Sondra Radvanovsky (Aida)
Luciana d'Intino (Amneris)
Jorge de León (Radames)
Franco Vassallo (Amonasro)
Philippe Auguin (Dtor.Musical)
Nicholas Joël (Producción)
La en otro tiempo ilustre y esplendorosa Staatsoper de
Viena, anda últimamente de bastante capa caída. Se ven los repartos de la mayoría
de sus funciones y parece que le han tocado en un tómbola. Las estrellas
(supuestas) aparecen con cuentagotas y mientras tanto sus carteles están poblados
de cantantes debutantes, desconocidos o recauchutados. Parece como si su
escenario que antes era punto de llegada (de difícil y meritoria llegada, por cierto),
ahora sea punto de partida, como si de una academia de canto se tratara. Cuando,
por contra, sus repartos cuentan, como es el caso de esta reciente función de Aida, con nombres
afamados, se vuelve a poner de manifiesto que al final son más los ruidos que
las nueces.
Sondra Radvanovsky en el papel protagonista atrae por su
vozarrón “cuadrafónico” y apabullante, pero que se ve lastrado por el perenne
vibrato y por una cierta tendencia a los sonidos estridentes y entubados. No
existe personaje porque el fraseo es anodino y la dicción pésima. Otra de sus
supuestas virtudes son los filados, que llaman más la atención en una voz tan
poderosa, pero en realidad dichos filados como tales no existen. Son vulgares
falsetes, donde el sonido, lleno de aire, sale fibroso, acartonado, con un punto importante de fijeza, sin
tersura, desapoyado y apenas audible.
Luciana D’Intino (Amneris) es la cantante de las mil voces…
y ninguna buena. La voz está partida en tres o cuatro diferentes, llena de
notas falsas, diferencias tímbricas y sonidos velados. En las primeras frases,
además, desafina flagrantemente. El canto, en conjunto, es bastante desarrapado,
con ese estilo trasnochado de la típica Amneris de regusto verista, más cerca de
una verdulera que de una princesa egipcia. Jorge de León (Radames) está
despilfarrando sin control su capital. La técnica es pedestre, a base de empujar
la voz por medio de contracciones musculares de la laringe, y cuando quiere dar
descanso a ésta, enchufa los sonidos en la nariz. El fraseo es desgarbado y
mortecino, la afinación, por momentos, aproximativa, y la oscilación de la voz
cada vez más evidente, señal inequívoca de fatiga, de esfuerzo y de abuso.
El sector grave es una jauría desmelenada. Franco Vassallo
canta todo abierto y desparramado. No hay ni una nota mínimamente presentable.
Lógicamente, un cantante de este tipo encuentra terreno abonado para desbarrar
en el tercer acto, donde siempre se confunde el acento imperioso y agresivo con
los desmanes vocales y el canto asilvestrado.
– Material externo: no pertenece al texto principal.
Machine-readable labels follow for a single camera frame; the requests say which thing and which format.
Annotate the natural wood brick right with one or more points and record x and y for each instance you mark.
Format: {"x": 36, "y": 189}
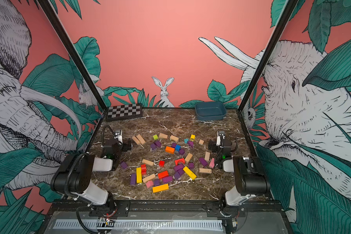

Sorin Coliban (Ramfis) es un
horror sin paliativos. Emisión estomacal, sonidos de ultratumba, tembleques
varios y un ascenso al agudo (un Fa, en la escena del Templo) calante
y descoyuntado. A su lado, el Rey de un tal Speedo Green resulta casi audible.
La dirección orquestal es de Philippe Auguin. Contando con
una orquesta como la Filarmónica de Viena es lógico que se logre un sonido de
cierta compostura, incluso elegancia, pero el problema es el aparataje excesivo,
la ampulosidad, el estruendo y el abuso de los decibelios. No hay tensión, no hay
mordiente, no hay pasión ni drama. En su batuta, Aida más que nunca parece una ópera de boutique.
A la puesta en escena de Nicholas Joel el adjetivo que mejor
le cuadra es extraña. Queda claro que trata de huir del tópico tan
característico en esta ópera, pero evitando también caer en la extravagancia,
que sería el camino más fácil. Es curiosa por las nuevas perspectivas visuales
que aporta, tan desacostumbradas (como el fondo desértico en la escena
de la marcha triunfal, o la diagonal que marca la escenografía en el segundo
cuadro del primer acto). Huye también de la monumentalidad superflua y de la
grandilocuencia, y en cierta medida termina desequilibrándose hacia lo espartano, pero es el conjunto lo que no acaba de funcionar. Queda todo desangelado, y oscuro, muy oscuro. Y
falta poesía y capacidad ambiental para recrear las situaciones. En ese
sentido es una pena cómo se deja escapar una escena tan envolvente como la del
Nilo del tercer acto, que resulta opresiva, lóbrega y, sobre todo, prosaica.